Assignment: Copy verbatim the block of lines in the entries below whose first line contains "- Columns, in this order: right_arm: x" and whose last line contains "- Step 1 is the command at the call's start". Leave out all other lines.

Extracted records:
····················

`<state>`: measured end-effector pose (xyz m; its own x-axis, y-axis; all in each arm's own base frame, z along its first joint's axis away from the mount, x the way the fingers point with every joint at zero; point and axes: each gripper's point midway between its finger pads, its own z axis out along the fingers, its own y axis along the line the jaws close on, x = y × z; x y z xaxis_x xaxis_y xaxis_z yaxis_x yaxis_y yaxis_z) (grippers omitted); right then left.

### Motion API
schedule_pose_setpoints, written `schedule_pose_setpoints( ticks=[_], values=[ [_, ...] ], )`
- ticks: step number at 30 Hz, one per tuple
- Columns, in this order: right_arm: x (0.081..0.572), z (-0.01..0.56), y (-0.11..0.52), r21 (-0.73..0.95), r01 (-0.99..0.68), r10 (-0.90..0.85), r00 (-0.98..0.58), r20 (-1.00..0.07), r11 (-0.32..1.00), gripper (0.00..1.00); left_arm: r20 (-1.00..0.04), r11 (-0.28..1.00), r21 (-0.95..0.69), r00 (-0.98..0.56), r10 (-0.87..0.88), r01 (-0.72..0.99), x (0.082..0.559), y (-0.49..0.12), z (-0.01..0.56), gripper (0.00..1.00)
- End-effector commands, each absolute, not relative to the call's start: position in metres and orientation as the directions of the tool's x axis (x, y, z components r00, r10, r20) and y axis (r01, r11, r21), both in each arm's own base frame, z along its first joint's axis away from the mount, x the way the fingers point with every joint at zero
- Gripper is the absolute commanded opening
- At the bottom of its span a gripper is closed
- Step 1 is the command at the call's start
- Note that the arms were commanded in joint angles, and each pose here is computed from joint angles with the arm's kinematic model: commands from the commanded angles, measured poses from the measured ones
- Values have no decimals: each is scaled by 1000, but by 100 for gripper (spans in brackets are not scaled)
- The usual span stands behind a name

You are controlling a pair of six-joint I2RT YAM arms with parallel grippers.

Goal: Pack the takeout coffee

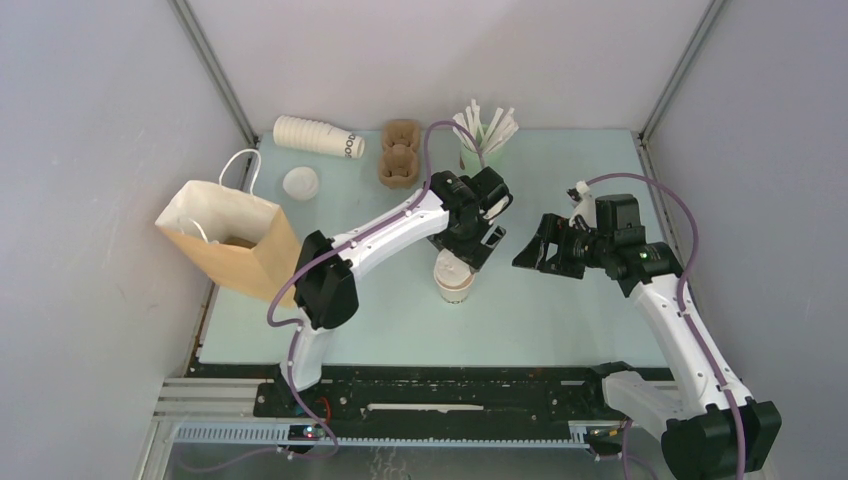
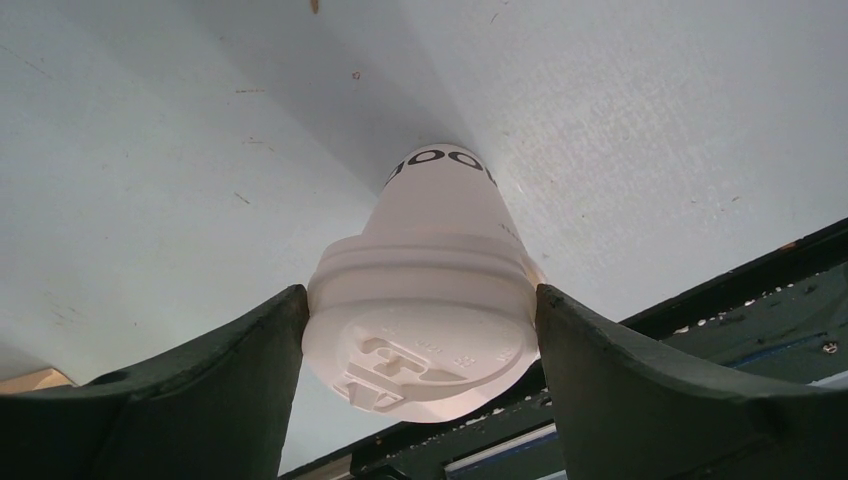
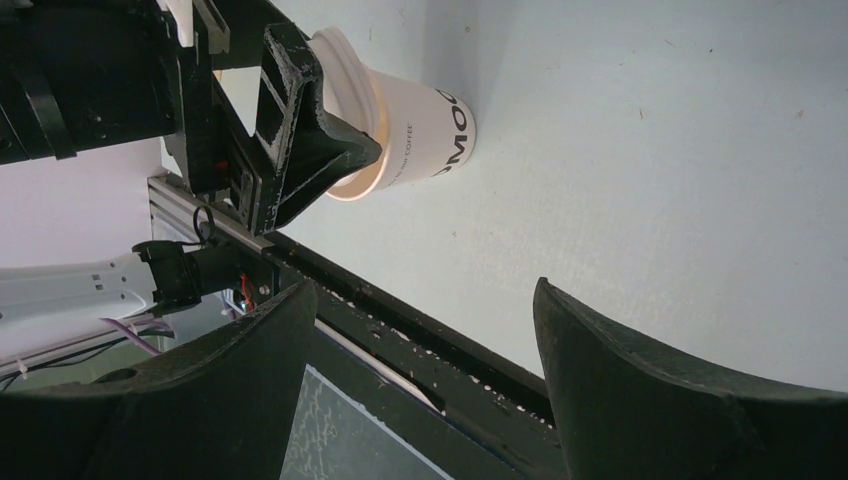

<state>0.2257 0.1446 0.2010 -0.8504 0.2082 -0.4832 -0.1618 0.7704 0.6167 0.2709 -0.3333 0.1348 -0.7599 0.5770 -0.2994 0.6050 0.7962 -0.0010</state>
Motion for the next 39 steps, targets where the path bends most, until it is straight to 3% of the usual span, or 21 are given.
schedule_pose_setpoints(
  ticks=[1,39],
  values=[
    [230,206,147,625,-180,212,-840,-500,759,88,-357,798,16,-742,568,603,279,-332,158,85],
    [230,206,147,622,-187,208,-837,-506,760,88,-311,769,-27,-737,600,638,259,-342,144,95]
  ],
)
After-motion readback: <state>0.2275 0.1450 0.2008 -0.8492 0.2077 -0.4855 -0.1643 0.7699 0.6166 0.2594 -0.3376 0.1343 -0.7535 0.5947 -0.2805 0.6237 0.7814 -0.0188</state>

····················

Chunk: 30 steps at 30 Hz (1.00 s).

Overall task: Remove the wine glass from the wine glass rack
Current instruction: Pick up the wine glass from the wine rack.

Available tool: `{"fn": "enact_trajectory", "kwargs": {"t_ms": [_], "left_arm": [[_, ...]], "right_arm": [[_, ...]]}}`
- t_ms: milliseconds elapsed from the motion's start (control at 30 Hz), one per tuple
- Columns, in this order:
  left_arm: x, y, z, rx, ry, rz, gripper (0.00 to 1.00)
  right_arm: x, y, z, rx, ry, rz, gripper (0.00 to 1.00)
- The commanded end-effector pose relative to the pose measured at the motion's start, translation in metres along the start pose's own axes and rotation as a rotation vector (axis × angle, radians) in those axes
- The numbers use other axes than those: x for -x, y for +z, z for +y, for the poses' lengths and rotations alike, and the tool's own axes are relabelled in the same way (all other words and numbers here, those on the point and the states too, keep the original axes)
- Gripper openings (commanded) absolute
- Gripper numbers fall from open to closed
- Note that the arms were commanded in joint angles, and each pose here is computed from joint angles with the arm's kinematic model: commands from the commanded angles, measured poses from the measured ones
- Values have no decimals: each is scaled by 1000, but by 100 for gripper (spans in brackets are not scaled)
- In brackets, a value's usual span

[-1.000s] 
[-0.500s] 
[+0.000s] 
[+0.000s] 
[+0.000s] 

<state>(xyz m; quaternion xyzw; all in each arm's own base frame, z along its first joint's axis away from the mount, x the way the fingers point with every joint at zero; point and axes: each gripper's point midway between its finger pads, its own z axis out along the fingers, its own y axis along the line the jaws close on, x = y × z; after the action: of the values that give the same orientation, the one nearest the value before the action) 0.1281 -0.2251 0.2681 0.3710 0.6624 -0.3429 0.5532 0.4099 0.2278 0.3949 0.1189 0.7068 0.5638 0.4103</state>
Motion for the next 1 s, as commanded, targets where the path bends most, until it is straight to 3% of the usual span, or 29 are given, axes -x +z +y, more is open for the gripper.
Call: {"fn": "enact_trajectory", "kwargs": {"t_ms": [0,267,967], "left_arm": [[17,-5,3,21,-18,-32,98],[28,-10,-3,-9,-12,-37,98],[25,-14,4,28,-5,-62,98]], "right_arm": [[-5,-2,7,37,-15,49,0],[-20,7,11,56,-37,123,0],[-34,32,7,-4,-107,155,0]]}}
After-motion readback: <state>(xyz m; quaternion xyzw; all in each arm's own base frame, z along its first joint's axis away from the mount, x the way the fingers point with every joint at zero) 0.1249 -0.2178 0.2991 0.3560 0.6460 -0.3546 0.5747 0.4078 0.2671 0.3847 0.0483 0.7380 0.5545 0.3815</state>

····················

Solution for this task:
- Columns, in this order: right_arm: x (0.081..0.572), z (-0.01..0.56), y (-0.11..0.52), r21 (-0.73..0.95), r01 (-0.99..0.68), r10 (-0.90..0.85), r00 (-0.98..0.58), r20 (-1.00..0.07), r11 (-0.32..1.00), gripper (0.00..1.00); left_arm: r20 (-1.00..0.04), r11 (-0.28..1.00), r21 (-0.95..0.69), r00 (-0.98..0.56), r10 (-0.87..0.88), r01 (-0.72..0.99), x (0.082..0.559), y (-0.49..0.12), z (-0.01..0.56), gripper (0.00..1.00)
- End-effector commands, each absolute, not relative to the call's start: position in metres and orientation as the directions of the tool's x axis (x, y, z components r00, r10, r20) and y axis (r01, r11, r21), both in each arm's own base frame, z along its first joint's axis away from the mount, x the way the fingers point with every joint at zero
- Gripper is the absolute commanded opening
- At the bottom of its span a gripper is closed
- Step 1 is the command at the call's start

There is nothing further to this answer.